Efficient Gene Delivery to Chronic Lymphocytic Leukemia (CLL) Cells with Microbubbles Bearing ROR1 Antibody

Abstract 2857

Patients of chronic lymphocytic leukemia (CLL) typically develop progressive immune deficiency, which impairs their response to vaccines. Prior studies showed that infusions of autologous CLL cells transduced ex vivo with adenovirus encoding CD154 could elicit anti-leukemia immune responses. However, the need for high amounts of high-titer adenovirus complicates this approach and handicaps clinical development. A recently developed technology, known as microbubbles, could be activated using safe ultrasound (U/S) energy, potentially providing a new tool with which to affect gene delivery. In this study, we examined whether microbubble-technology could effectively transfect CLL B cells ex vivo or in vivo.

To target CLL cells with microbubbles, we used newly generated mAb specific for ROR1, a surface antigen expressed on CLL B cells, but not on normal B cells or most other adult tissues. Anti-ROR1 mAb was incorporated into the lipid shell of microbubble, which was composed with DSPC and DSPE-PEG2000-Maleimide via maleimide chemistry. We examined whether targeting the microbubbles with anti-ROR1 mAb improved our transfection efficiency for ROR1+ CLL cells. For this we generated microbubbles tagged with anti-ROR1 mAb or control Ig and incubated these with fresh whole blood from patients with CLL. We found that targeted bubbles specifically bound to CD19+CD5+ CLL cells, but not to other cells, including RBCs. Next we examined whether anti-ROR1-tagged microbubbles or non-targeted microbubbles could transfect CLL cells with an expression plasmid (pGFP) encoding green-fluorescence protein (GFP). Isolated CLL cells were incubated with pGFP-laden microbubbles for 1 hour at 37° C. Following this the preparations were exposed to ultrasound at 2w/cm² and 50% duty cycle or left untreated. After 48 hours culture, the cells were collected and stained with propidium iodide (PI) and examined via flow cytometry. Using these conditions, CLL cells in all treatment groups retained high viability (>80%). CLL cells incubated with anti-ROR1 mAb-tagged microbubbles expressed high levels of GFP provided they had also been exposed to ultrasound; CLL cells treated with anti-ROR1-mAb-tagged microbubbles that did not receive ultrasound treatment remained negative for expression of GFP. Similarly, CLL cells treated with non-targeted pGFP-laden microbubbles did not express GFP regardless of whether they also received ultrasound treatment.
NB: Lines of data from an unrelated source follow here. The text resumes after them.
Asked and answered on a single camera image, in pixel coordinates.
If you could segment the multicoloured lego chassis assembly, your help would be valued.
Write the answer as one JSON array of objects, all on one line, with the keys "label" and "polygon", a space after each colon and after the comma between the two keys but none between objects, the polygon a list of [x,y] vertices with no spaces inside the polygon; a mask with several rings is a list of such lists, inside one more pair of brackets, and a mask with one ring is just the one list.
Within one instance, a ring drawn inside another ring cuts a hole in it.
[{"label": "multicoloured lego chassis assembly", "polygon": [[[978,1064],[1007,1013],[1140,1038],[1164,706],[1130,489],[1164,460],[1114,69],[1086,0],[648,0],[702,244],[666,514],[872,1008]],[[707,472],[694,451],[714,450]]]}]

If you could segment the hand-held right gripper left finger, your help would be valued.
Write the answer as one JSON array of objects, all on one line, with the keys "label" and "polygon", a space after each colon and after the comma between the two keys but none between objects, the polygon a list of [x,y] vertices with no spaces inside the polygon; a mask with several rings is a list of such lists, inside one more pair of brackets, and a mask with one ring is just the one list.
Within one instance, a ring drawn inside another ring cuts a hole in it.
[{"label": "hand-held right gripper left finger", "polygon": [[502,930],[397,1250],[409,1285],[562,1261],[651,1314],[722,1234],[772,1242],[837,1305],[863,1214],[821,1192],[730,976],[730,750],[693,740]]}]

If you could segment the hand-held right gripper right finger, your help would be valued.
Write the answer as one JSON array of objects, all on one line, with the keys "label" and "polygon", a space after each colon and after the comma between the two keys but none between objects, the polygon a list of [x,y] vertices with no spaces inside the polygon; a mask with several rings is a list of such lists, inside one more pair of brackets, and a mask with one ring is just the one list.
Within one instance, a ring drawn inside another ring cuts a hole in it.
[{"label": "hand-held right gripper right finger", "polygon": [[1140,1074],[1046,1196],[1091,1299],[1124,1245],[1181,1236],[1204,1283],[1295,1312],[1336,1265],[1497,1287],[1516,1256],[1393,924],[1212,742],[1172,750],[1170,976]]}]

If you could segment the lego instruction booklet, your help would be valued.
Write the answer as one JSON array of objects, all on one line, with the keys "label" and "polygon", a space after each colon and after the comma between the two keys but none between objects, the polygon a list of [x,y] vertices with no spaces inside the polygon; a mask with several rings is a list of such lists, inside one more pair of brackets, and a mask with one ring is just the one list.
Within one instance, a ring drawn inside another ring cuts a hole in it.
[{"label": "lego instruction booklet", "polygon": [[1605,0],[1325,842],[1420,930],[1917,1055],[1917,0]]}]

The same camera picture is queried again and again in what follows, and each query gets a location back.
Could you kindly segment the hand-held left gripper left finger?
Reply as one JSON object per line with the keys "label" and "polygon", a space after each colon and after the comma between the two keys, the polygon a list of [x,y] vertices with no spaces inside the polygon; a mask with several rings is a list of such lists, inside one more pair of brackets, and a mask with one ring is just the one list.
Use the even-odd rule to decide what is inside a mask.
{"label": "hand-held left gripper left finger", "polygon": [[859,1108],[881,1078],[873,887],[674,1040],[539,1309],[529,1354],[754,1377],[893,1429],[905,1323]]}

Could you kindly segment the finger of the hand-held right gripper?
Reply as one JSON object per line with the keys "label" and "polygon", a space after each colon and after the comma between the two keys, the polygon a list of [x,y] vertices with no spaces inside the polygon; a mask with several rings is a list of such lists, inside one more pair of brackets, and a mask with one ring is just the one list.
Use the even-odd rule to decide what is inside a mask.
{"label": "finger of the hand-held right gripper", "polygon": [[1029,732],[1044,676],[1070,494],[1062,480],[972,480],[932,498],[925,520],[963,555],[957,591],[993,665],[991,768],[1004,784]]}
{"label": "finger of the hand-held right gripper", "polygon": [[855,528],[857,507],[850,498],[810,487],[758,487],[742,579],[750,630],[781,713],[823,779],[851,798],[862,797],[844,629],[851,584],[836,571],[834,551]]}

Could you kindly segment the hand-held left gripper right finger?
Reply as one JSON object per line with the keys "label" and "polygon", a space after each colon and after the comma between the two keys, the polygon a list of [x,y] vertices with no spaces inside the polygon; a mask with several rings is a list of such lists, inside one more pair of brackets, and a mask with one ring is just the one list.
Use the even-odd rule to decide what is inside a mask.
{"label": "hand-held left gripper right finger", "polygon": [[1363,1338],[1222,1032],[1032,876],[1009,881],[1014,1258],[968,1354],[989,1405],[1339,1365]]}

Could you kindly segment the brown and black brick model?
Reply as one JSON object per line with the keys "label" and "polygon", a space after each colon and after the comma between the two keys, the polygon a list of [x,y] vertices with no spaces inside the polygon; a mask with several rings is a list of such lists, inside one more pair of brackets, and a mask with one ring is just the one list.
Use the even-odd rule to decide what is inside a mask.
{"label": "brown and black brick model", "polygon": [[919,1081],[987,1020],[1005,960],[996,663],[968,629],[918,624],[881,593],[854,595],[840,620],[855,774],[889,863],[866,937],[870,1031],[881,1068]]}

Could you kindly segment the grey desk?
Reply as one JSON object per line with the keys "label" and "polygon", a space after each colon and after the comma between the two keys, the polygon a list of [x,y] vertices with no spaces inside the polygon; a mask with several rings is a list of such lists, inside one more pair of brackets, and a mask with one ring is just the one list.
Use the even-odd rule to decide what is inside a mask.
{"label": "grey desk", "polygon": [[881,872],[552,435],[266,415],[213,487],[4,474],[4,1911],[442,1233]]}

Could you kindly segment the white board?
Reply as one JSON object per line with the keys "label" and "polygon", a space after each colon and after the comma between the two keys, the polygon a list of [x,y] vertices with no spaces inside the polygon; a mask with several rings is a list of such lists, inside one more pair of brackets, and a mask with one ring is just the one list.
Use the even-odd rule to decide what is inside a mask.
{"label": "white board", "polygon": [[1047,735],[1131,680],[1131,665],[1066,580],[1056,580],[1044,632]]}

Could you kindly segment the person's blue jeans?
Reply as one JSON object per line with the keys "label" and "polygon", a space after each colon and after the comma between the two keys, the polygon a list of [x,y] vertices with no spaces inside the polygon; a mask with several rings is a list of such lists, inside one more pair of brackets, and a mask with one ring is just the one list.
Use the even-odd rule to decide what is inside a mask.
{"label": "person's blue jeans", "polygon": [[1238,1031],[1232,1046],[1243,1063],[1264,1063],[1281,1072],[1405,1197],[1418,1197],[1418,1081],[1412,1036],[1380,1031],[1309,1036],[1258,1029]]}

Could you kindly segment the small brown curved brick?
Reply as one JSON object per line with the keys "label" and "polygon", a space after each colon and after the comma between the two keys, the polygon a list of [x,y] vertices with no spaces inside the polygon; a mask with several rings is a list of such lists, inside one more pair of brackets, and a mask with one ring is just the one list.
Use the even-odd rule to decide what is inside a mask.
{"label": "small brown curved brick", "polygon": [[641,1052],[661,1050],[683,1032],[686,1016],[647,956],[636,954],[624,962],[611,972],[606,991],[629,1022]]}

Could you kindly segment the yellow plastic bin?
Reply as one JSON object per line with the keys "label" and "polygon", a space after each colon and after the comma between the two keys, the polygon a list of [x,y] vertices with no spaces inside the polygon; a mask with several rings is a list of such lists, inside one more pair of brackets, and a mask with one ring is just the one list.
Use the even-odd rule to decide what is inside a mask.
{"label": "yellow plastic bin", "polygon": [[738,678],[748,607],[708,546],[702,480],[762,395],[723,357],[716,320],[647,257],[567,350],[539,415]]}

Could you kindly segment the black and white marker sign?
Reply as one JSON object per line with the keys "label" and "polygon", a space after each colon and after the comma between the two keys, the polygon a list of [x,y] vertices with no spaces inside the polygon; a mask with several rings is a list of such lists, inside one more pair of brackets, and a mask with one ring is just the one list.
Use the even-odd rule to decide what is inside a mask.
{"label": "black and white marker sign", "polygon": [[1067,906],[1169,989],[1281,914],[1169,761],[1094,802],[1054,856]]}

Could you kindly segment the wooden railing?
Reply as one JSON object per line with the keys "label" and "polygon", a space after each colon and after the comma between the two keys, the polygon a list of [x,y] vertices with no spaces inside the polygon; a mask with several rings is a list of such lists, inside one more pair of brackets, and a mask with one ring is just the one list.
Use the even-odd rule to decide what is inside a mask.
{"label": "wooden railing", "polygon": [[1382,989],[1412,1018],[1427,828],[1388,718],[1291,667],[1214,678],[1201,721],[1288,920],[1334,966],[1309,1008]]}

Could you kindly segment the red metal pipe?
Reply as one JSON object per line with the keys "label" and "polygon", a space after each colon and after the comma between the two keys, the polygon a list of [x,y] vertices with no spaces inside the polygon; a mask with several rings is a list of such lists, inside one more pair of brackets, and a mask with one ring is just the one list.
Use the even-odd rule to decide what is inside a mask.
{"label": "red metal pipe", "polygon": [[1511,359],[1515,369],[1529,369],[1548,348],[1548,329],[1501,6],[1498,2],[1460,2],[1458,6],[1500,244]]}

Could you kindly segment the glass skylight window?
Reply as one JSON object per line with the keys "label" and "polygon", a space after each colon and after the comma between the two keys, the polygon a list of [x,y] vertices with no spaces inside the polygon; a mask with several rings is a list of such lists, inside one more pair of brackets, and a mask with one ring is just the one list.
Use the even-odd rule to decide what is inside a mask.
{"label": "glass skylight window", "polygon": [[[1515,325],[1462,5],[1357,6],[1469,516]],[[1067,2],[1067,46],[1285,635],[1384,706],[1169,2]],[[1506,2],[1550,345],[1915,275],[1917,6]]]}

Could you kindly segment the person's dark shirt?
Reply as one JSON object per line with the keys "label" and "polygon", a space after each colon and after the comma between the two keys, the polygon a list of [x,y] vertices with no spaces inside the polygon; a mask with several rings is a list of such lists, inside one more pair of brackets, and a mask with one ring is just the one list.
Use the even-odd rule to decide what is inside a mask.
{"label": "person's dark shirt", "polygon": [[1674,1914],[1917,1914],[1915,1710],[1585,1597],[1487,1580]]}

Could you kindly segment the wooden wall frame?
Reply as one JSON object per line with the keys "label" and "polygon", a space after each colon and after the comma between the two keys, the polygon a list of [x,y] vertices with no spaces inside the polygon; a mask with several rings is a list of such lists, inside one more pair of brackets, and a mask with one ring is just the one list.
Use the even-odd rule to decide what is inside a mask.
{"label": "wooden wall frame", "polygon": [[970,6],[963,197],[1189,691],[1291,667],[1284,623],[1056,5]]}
We also examined whether anti-ROR1-mAb-tagged microbubbles could transfect CLL cells in vivo. For this 10⁷ human CLL B cells were injected into the peritoneum of each RAG-2^−/−/ γ_c^−/− mouse. Five minutes later, anti-ROR1-mAb-tagged microbubbles or non-targeted microbubbles laden with expression vectors encoding GFP and luciferase were injected into the peritoneum of each animal. Ten minutes later groups of animals did or did not receive treatment with ultrasound at 2w/cm² and 50% duty cycle for 1 min. Forty-eight hours later mice were examined for reporter gene expression via whole body imaging. The group of animals that received anti-ROR1-mAb-tagged microbubbles and ultrasound treatment all had high-level expression of luciferase. Cells were recovered from the mice via peritoneal lavage. Immunofluorescence studies confirmed that only ROR1+CD5+ cells expressed GFP. In contrast mice injected with anti-ROR1-mAb-tagged microbubbles but did not receive treatment with ultrasound had no detectable luciferase activity. Groups of mice that were treated with non-targeted microbubbles also had negligible leuciferase activity regardless of whether they received ultrasound treatment. This study reveals that anti-ROR1-mAb tagged microbubbles that are activated by extracorporeal ultrasound treatment can be effective vehicles for specific delivery of genes into CLL cells ex vivo and in vivo.